When I am "working," I keep to a fairly rigid schedule.  This accomplishes two things:  no matter how well or how badly the writing is going, I have the comfort of having given my work the requisite hours, and of knowing that having done so probably means that the solution to my problems will come easing out of my subconscious in the morning.  I can also say "no" to people if I need to because my schedule dictates.  Selfish, I know, but to get creative work done, we need to be selfish.  But in this hiatus, I had turned from one thing to another only because I felt like it--or because the cats felt like it.  With Twig, I read nonfiction or poetry in the mornings, but at that time of day, Lyra and Tuck like to have deep, undisturbed morning naps that have no place for me.  In the afternoon, though, I can holler "Nap time, guys!" and they will take their naps with me while I read. So I will be spending more time writing in the morning, and will probably start earlier, and will read in the afternoon.

Drifting in this way taught me some things.  I played the piano much less than I thought I would--because, I think, I'm working on repertoire way out of my league.  I'm going to have to sort that out in September when schedules arrive again. I didn't walk nearly as much as I thought I would.  You know how you say to yourself "If I could completely control my time, I would do more X and less Z"?  Don't be so sure.  Yet I tell myself there are other issues to deal with--like my piano repertoire.  Really, after only four years of official piano lessons, do I expect to learn one Mozart piano sonata after another?  As well, I would really like to walk in the late afternoon, when nature and movement can help me sort through all the stuff that's been going on all day in my brain, but the heat made this impossible.  So I'll keep at these goals, though with a difference, and see what I'm doing by the end of September.

But there have been more luminous days than not, and a stillness not solely the creation of summer time with its golden-hazed light.  One night, Bill and I walked in the gardens in front of the Legislature, and then settled down to people-watch.  There was a family from India (how long they have been here I can't say) in full regalia:  lusciously-coloured saris and beautifully-wrapped turbans.  They walked through the flowers with a graceful, slow ease my vertigo wouldn't even let me imagine.  They were both spectacle and instruction, teaching me that I was happiest doing slow things, like an applique quilt I'm working on that has four varied trees of life--each with about forty little leaves.  I need something to do with my hands on those difficult nights when I cannot sleep.  I also think I need to re-think 'slow.'  Certainly this summer's slow times feel very rich, and lots comes welling up out of my memory that reminds me of the richness of my own life.  In the midst of slow, I feel gratitude and comfort.  These trees get done an 1/8th of an inch at a time, but they unfold in the most interesting way.  There is almost a timelessness in not caring how long it takes you to do something well, a timelessness experienced by many people who have turned to "maker culture" to add meaning and pleasure to their lives.    
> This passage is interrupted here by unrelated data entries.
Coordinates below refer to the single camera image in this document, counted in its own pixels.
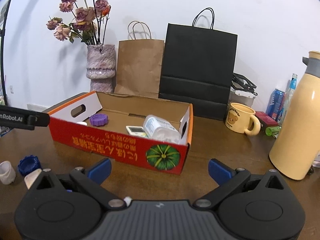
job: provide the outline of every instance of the yellow mug
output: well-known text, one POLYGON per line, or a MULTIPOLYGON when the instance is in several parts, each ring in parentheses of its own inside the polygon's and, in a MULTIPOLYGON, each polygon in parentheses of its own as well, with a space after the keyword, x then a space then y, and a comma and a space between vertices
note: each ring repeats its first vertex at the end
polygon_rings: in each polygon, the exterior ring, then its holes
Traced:
POLYGON ((261 124, 255 116, 256 111, 240 103, 231 103, 226 119, 226 127, 238 133, 257 135, 260 132, 261 124))

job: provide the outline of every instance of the mug handle
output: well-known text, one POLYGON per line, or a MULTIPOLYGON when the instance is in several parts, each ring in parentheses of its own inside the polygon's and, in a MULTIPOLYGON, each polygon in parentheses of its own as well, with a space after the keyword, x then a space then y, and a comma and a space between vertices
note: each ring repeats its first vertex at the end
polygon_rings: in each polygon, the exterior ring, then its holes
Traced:
POLYGON ((247 135, 257 135, 260 132, 261 124, 259 119, 254 115, 250 115, 250 119, 253 121, 253 129, 250 131, 248 129, 244 129, 244 133, 247 135))

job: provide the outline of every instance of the white logo
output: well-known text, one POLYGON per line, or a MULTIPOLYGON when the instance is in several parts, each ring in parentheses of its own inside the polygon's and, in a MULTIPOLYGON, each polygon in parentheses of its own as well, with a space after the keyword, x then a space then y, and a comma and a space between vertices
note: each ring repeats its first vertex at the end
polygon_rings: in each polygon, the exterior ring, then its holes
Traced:
POLYGON ((164 207, 164 204, 161 203, 161 202, 159 202, 159 204, 157 204, 156 207, 157 207, 157 208, 162 208, 162 207, 164 207))
POLYGON ((0 114, 0 118, 6 119, 6 120, 11 120, 11 121, 22 122, 22 117, 16 117, 16 116, 11 116, 11 115, 7 115, 7 114, 0 114))

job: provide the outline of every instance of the blue gripper pad
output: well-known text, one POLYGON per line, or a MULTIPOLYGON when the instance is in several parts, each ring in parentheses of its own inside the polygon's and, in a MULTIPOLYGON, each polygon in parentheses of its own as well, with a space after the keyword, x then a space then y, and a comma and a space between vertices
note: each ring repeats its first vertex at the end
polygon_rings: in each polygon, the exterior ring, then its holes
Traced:
POLYGON ((211 159, 208 164, 208 172, 211 178, 214 179, 219 186, 227 182, 236 175, 236 171, 226 166, 217 159, 211 159))
POLYGON ((104 182, 111 174, 111 161, 108 158, 105 158, 93 167, 90 167, 86 170, 86 175, 89 179, 93 180, 97 184, 104 182))

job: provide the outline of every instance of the table
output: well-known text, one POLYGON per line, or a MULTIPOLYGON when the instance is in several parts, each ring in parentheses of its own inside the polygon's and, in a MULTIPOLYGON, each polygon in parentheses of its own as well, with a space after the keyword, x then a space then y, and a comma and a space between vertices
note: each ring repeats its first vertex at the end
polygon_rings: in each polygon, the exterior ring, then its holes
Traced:
MULTIPOLYGON (((259 135, 238 134, 217 120, 194 118, 192 146, 180 176, 160 173, 113 162, 111 176, 102 186, 121 198, 170 200, 189 199, 191 203, 215 189, 208 175, 208 161, 217 158, 226 165, 244 167, 251 173, 264 174, 273 168, 268 153, 274 139, 259 135)), ((103 157, 53 142, 49 128, 35 131, 14 129, 0 138, 0 161, 16 166, 25 155, 37 155, 43 168, 68 173, 76 166, 89 167, 103 157)), ((320 169, 302 181, 286 179, 306 212, 306 223, 299 240, 320 239, 320 169)), ((13 222, 14 211, 27 188, 23 178, 8 186, 0 183, 0 237, 21 239, 13 222)))

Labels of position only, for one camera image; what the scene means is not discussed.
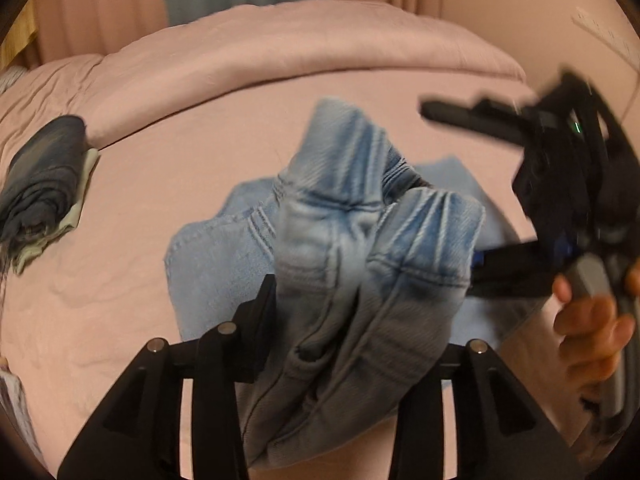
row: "metal bolt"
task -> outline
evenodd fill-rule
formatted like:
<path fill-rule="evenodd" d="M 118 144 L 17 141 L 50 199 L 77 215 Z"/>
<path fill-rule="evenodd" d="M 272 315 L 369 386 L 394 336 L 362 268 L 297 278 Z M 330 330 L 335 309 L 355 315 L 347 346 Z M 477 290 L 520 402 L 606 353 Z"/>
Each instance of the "metal bolt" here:
<path fill-rule="evenodd" d="M 238 327 L 233 321 L 225 321 L 218 325 L 218 333 L 222 335 L 232 335 Z"/>
<path fill-rule="evenodd" d="M 485 343 L 481 339 L 473 339 L 473 341 L 469 343 L 469 347 L 476 354 L 484 354 L 489 349 L 489 346 L 487 345 L 487 343 Z"/>
<path fill-rule="evenodd" d="M 164 348 L 164 339 L 155 337 L 146 344 L 146 349 L 154 354 Z"/>

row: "hand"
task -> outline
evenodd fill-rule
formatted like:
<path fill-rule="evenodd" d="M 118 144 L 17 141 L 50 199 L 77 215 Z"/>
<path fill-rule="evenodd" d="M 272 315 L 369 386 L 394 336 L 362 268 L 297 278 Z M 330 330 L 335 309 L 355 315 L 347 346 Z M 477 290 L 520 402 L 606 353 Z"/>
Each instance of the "hand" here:
<path fill-rule="evenodd" d="M 626 289 L 640 296 L 640 260 L 626 277 Z M 585 399 L 597 402 L 600 383 L 616 371 L 620 351 L 634 334 L 634 318 L 618 316 L 615 298 L 610 296 L 572 301 L 571 285 L 564 276 L 556 278 L 553 293 L 564 304 L 554 330 L 564 336 L 559 356 L 567 379 Z"/>

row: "jeans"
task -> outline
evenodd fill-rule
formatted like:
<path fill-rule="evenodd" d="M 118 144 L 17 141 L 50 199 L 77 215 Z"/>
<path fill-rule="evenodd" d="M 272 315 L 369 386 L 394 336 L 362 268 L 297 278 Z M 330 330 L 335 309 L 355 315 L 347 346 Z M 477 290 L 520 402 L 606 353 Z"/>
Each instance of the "jeans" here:
<path fill-rule="evenodd" d="M 237 389 L 251 466 L 341 446 L 389 416 L 448 342 L 495 345 L 540 305 L 465 299 L 474 248 L 517 237 L 457 160 L 428 169 L 412 168 L 361 110 L 327 98 L 286 169 L 236 188 L 215 218 L 173 238 L 165 264 L 183 339 L 231 319 L 276 275 L 270 357 Z M 447 171 L 467 192 L 438 182 Z"/>

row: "pink bedsheet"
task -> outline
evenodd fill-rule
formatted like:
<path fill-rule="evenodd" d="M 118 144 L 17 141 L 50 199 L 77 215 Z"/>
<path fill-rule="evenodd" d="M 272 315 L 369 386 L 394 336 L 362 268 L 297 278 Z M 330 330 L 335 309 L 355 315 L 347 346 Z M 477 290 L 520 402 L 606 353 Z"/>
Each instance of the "pink bedsheet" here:
<path fill-rule="evenodd" d="M 243 28 L 250 25 L 255 40 Z M 457 155 L 518 233 L 530 235 L 510 189 L 519 153 L 417 113 L 425 94 L 532 99 L 522 77 L 511 58 L 453 25 L 379 4 L 300 2 L 240 7 L 20 79 L 0 97 L 0 171 L 65 112 L 81 114 L 102 148 L 78 229 L 8 283 L 2 351 L 25 384 L 49 468 L 57 471 L 148 339 L 178 340 L 162 266 L 170 237 L 214 215 L 239 181 L 286 165 L 322 96 L 363 107 L 412 162 Z M 504 355 L 572 440 L 584 419 L 555 359 L 553 309 L 507 342 Z M 185 469 L 188 424 L 185 416 Z M 393 432 L 389 421 L 333 454 L 255 478 L 383 479 Z"/>

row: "denim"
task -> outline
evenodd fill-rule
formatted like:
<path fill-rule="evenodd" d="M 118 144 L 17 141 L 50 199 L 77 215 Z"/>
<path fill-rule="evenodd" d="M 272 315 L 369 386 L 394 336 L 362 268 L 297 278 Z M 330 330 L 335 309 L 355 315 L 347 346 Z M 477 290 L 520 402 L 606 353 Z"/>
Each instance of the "denim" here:
<path fill-rule="evenodd" d="M 49 121 L 12 158 L 0 192 L 0 241 L 10 256 L 50 234 L 76 200 L 88 149 L 84 121 Z"/>
<path fill-rule="evenodd" d="M 258 380 L 237 387 L 251 466 L 341 446 L 389 416 L 448 342 L 495 344 L 539 305 L 505 314 L 504 302 L 465 299 L 474 248 L 517 236 L 456 159 L 423 169 L 361 110 L 327 98 L 287 168 L 236 187 L 215 218 L 172 239 L 184 340 L 276 275 L 274 345 Z"/>

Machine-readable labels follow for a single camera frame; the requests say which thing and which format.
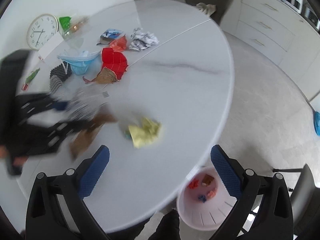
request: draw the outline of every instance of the blue face mask
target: blue face mask
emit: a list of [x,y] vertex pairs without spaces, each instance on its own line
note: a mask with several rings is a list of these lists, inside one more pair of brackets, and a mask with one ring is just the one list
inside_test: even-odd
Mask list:
[[100,51],[89,53],[82,51],[77,57],[70,57],[66,53],[58,56],[59,59],[69,63],[71,70],[76,75],[83,75],[88,70],[89,65],[100,54]]

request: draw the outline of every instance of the clock hand
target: clock hand
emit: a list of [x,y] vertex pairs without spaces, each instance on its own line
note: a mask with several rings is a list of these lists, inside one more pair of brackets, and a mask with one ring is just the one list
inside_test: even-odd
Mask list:
[[40,35],[39,35],[39,38],[38,38],[37,43],[36,43],[36,46],[38,45],[38,41],[39,41],[39,39],[40,39],[40,36],[41,36],[42,32],[43,32],[43,29],[42,29],[42,31],[41,31],[41,33],[40,33]]

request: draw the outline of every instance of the black chair leg
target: black chair leg
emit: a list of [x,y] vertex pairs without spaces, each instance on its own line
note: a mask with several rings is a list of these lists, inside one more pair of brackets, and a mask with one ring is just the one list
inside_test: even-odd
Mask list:
[[303,169],[286,169],[286,170],[279,170],[273,169],[272,172],[302,172]]

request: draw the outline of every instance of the round white table
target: round white table
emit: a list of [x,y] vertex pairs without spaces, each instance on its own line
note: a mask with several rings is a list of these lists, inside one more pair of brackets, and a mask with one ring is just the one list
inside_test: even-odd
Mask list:
[[[120,82],[107,86],[109,105],[118,123],[106,124],[89,147],[72,162],[66,139],[56,155],[29,158],[18,180],[26,197],[39,172],[63,174],[91,157],[100,145],[110,161],[92,194],[84,198],[101,228],[109,233],[152,216],[172,201],[181,186],[208,159],[228,117],[234,85],[234,65],[219,26],[197,9],[171,0],[138,0],[108,8],[89,21],[89,31],[76,42],[90,52],[108,28],[123,30],[128,41],[134,28],[154,33],[160,43],[141,52],[123,52],[129,64]],[[62,42],[40,62],[30,91],[48,89]],[[72,75],[69,87],[84,86]],[[123,125],[142,116],[162,124],[159,139],[135,149],[124,137]]]

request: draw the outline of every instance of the black pants
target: black pants
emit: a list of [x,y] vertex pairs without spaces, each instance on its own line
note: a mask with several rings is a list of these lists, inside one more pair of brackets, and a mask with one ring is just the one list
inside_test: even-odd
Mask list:
[[[131,228],[108,234],[108,236],[112,240],[134,240],[141,233],[144,225],[148,221],[149,219]],[[149,240],[180,240],[179,224],[178,212],[172,210],[162,218],[157,230],[149,237]]]

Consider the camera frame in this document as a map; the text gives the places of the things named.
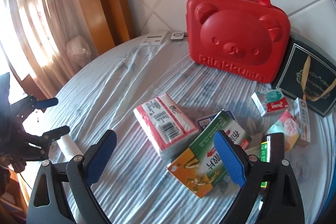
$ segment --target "barcode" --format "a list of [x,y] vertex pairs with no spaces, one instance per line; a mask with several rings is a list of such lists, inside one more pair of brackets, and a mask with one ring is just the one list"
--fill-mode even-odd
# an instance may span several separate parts
[[209,124],[211,122],[210,118],[207,118],[205,120],[199,121],[200,126],[204,126],[205,124]]
[[160,127],[170,141],[179,134],[179,131],[172,122],[165,123]]

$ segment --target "bear face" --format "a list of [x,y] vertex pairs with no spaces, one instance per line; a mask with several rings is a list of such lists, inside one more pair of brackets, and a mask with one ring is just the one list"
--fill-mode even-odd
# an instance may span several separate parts
[[202,24],[201,43],[208,55],[246,65],[262,65],[271,56],[272,44],[281,38],[276,20],[254,17],[244,11],[218,11],[214,5],[202,3],[195,10]]

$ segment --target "small white box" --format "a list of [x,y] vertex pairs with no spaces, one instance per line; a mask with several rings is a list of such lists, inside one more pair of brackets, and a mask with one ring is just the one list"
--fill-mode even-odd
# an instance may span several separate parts
[[293,103],[295,120],[300,127],[301,135],[296,144],[305,147],[310,144],[310,124],[307,103],[300,98],[296,98]]
[[140,43],[140,46],[160,46],[167,35],[167,31],[150,32]]
[[257,91],[252,94],[251,98],[262,117],[289,108],[281,90]]

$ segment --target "screw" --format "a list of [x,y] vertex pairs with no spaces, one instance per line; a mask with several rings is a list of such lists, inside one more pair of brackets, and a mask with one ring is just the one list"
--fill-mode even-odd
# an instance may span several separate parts
[[288,160],[282,160],[281,163],[282,163],[284,166],[288,166],[288,165],[289,165],[289,161],[288,161]]
[[50,163],[50,161],[49,161],[49,160],[44,160],[44,161],[42,162],[42,165],[43,165],[43,166],[48,166],[48,165],[49,165],[49,163]]
[[249,155],[249,161],[256,162],[258,157],[256,155]]
[[82,155],[76,155],[76,156],[73,157],[73,160],[74,160],[75,162],[79,162],[79,161],[82,160],[82,158],[83,158]]

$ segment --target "white roll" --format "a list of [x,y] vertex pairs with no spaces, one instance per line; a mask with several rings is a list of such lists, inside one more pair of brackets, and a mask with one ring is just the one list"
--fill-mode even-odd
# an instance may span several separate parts
[[83,155],[82,151],[78,148],[69,134],[62,136],[57,141],[57,144],[67,161],[70,161],[76,155]]

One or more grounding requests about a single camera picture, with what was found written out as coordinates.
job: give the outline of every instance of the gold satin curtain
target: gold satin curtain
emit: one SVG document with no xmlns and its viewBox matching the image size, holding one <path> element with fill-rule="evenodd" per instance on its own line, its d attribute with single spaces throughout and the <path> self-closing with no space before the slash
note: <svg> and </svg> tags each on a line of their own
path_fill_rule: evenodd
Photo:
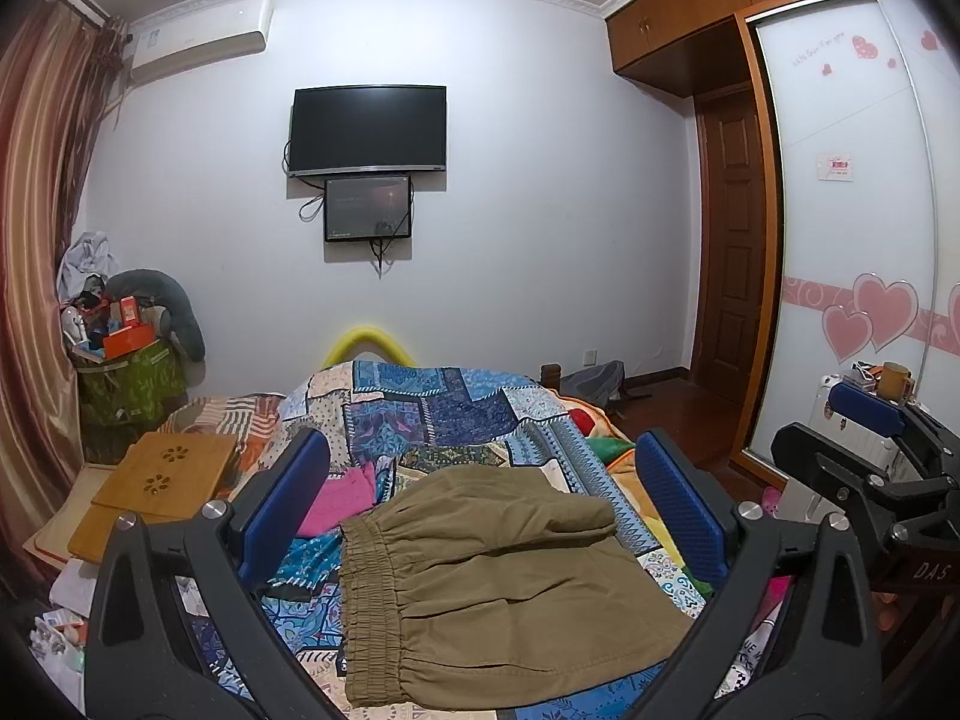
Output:
<svg viewBox="0 0 960 720">
<path fill-rule="evenodd" d="M 123 33 L 41 0 L 0 59 L 0 581 L 40 575 L 21 544 L 83 464 L 55 277 Z"/>
</svg>

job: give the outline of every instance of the wooden floor
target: wooden floor
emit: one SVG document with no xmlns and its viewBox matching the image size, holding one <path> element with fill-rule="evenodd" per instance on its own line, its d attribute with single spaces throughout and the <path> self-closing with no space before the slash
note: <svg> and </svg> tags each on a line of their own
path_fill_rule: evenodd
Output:
<svg viewBox="0 0 960 720">
<path fill-rule="evenodd" d="M 763 485 L 730 462 L 740 407 L 686 379 L 657 382 L 635 392 L 652 397 L 625 403 L 613 423 L 635 440 L 651 428 L 664 428 L 698 469 L 709 471 L 736 501 L 760 502 Z"/>
</svg>

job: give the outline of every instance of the white wall-mounted air conditioner
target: white wall-mounted air conditioner
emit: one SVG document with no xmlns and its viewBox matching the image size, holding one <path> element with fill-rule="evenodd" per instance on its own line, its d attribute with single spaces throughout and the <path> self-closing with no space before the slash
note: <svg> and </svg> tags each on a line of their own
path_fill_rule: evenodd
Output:
<svg viewBox="0 0 960 720">
<path fill-rule="evenodd" d="M 140 86 L 210 62 L 262 52 L 272 15 L 270 0 L 243 0 L 148 29 L 133 52 L 131 81 Z"/>
</svg>

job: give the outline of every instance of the flower-shaped cutout
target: flower-shaped cutout
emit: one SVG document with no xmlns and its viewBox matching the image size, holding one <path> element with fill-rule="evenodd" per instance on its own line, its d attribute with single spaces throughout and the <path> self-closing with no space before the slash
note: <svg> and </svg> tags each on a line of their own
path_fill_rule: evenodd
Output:
<svg viewBox="0 0 960 720">
<path fill-rule="evenodd" d="M 170 477 L 159 473 L 147 479 L 147 484 L 143 488 L 144 493 L 156 495 L 160 490 L 166 490 L 170 486 Z"/>
<path fill-rule="evenodd" d="M 185 446 L 171 446 L 163 453 L 163 459 L 167 463 L 172 463 L 174 460 L 183 460 L 186 457 L 188 450 Z"/>
</svg>

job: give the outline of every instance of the metal screw
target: metal screw
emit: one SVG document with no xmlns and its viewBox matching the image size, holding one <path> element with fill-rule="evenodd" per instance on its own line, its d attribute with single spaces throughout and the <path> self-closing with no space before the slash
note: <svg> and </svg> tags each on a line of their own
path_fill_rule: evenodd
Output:
<svg viewBox="0 0 960 720">
<path fill-rule="evenodd" d="M 208 501 L 200 507 L 206 519 L 218 519 L 227 513 L 227 501 Z"/>
<path fill-rule="evenodd" d="M 123 512 L 117 517 L 116 526 L 118 531 L 128 531 L 136 525 L 136 514 L 133 512 Z"/>
<path fill-rule="evenodd" d="M 827 522 L 835 531 L 846 531 L 850 528 L 850 521 L 840 512 L 830 512 Z"/>
<path fill-rule="evenodd" d="M 763 517 L 763 509 L 760 504 L 752 501 L 744 501 L 736 507 L 736 510 L 740 512 L 740 516 L 744 519 L 760 519 L 760 517 Z"/>
</svg>

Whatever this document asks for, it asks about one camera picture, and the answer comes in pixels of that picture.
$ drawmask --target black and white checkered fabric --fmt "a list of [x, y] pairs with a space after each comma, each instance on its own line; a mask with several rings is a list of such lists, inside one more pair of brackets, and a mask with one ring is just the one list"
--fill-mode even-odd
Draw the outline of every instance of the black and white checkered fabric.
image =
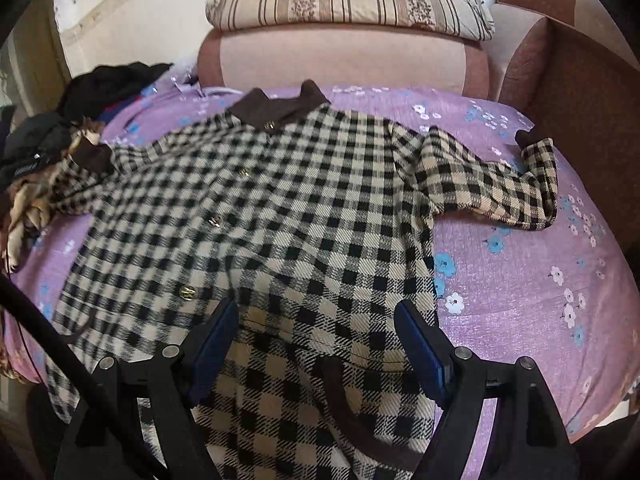
[[[226, 112], [148, 148], [116, 147], [110, 174], [68, 160], [56, 206], [94, 221], [53, 323], [74, 332], [95, 307], [72, 347], [92, 370], [107, 353], [133, 361], [179, 344], [231, 297], [241, 328], [194, 410], [223, 477], [408, 479], [342, 434], [318, 358], [342, 360], [333, 387], [370, 434], [423, 452], [434, 406], [402, 351], [394, 307], [408, 298], [436, 323], [436, 214], [471, 209], [530, 230], [554, 220], [551, 141], [523, 158], [521, 176], [437, 128], [417, 134], [325, 104], [270, 134]], [[51, 361], [47, 373], [69, 420], [78, 395]]]

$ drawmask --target gold button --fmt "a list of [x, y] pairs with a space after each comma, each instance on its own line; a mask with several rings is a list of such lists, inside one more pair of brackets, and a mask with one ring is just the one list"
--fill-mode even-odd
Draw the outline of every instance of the gold button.
[[183, 285], [179, 291], [180, 297], [185, 301], [191, 301], [196, 297], [196, 289], [191, 285]]

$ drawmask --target purple bedsheet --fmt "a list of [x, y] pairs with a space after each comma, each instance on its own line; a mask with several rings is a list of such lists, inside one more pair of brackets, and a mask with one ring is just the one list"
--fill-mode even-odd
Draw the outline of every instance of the purple bedsheet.
[[[324, 88], [336, 108], [392, 118], [419, 132], [437, 124], [485, 160], [521, 166], [514, 134], [532, 124], [505, 105], [433, 89]], [[270, 91], [292, 97], [297, 89]], [[103, 140], [146, 144], [227, 108], [235, 95], [161, 89], [123, 110]], [[640, 296], [626, 261], [580, 178], [557, 153], [559, 210], [553, 226], [520, 232], [471, 214], [438, 217], [434, 230], [438, 316], [454, 345], [480, 357], [539, 364], [572, 440], [605, 418], [640, 373], [634, 350]], [[15, 282], [49, 317], [90, 218], [58, 217], [43, 232]], [[11, 320], [12, 364], [37, 381]], [[42, 351], [29, 342], [44, 377]], [[465, 478], [478, 476], [491, 430], [488, 402]]]

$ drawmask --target pile of clothes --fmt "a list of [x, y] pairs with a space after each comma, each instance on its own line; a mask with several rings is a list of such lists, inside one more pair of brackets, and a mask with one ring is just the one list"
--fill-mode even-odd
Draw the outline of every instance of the pile of clothes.
[[13, 132], [15, 106], [0, 108], [0, 251], [2, 271], [15, 272], [24, 241], [52, 218], [50, 190], [59, 162], [82, 137], [98, 144], [105, 123], [137, 99], [168, 64], [99, 66], [73, 79], [55, 111], [28, 118]]

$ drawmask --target metal screw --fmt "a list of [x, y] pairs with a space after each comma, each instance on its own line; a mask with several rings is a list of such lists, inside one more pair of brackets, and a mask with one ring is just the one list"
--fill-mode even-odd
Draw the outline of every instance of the metal screw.
[[518, 362], [520, 363], [520, 366], [526, 368], [527, 370], [533, 370], [533, 368], [536, 367], [536, 362], [531, 357], [521, 357], [520, 359], [518, 359]]
[[169, 345], [162, 350], [162, 355], [168, 359], [176, 357], [180, 353], [180, 347], [176, 345]]
[[456, 354], [456, 357], [458, 359], [462, 359], [463, 361], [466, 361], [467, 359], [471, 359], [471, 356], [473, 355], [473, 352], [469, 350], [469, 348], [467, 348], [466, 346], [456, 347], [456, 349], [454, 350], [454, 353]]
[[114, 364], [116, 364], [116, 359], [113, 357], [105, 357], [100, 360], [100, 368], [102, 368], [102, 370], [108, 370]]
A newsletter I receive on Saturdays called "On Being" talked this week about renowned zoologist and conservationist  Alan Rabinowitz, who was diagnosed with cancer 17 years before his death, and who had to make, after the initial diagnosis, some hard decisions about what a good day looked like to him.  Mortality does that.  Maybe depression does that too. 


You can find an earlier blog that describes the process that makes applique so slow here.

1 comment:

  1. Kathleen, I can certainly agree about not doing all the things we thought we'd do "if only we had time." Pfft. Also, "if only we'd quit certain bad habits, we'd accomplish more," etc. Nope. Nosiree. Those were nothing more than excuses.

    Again I thank you for sharing your experience.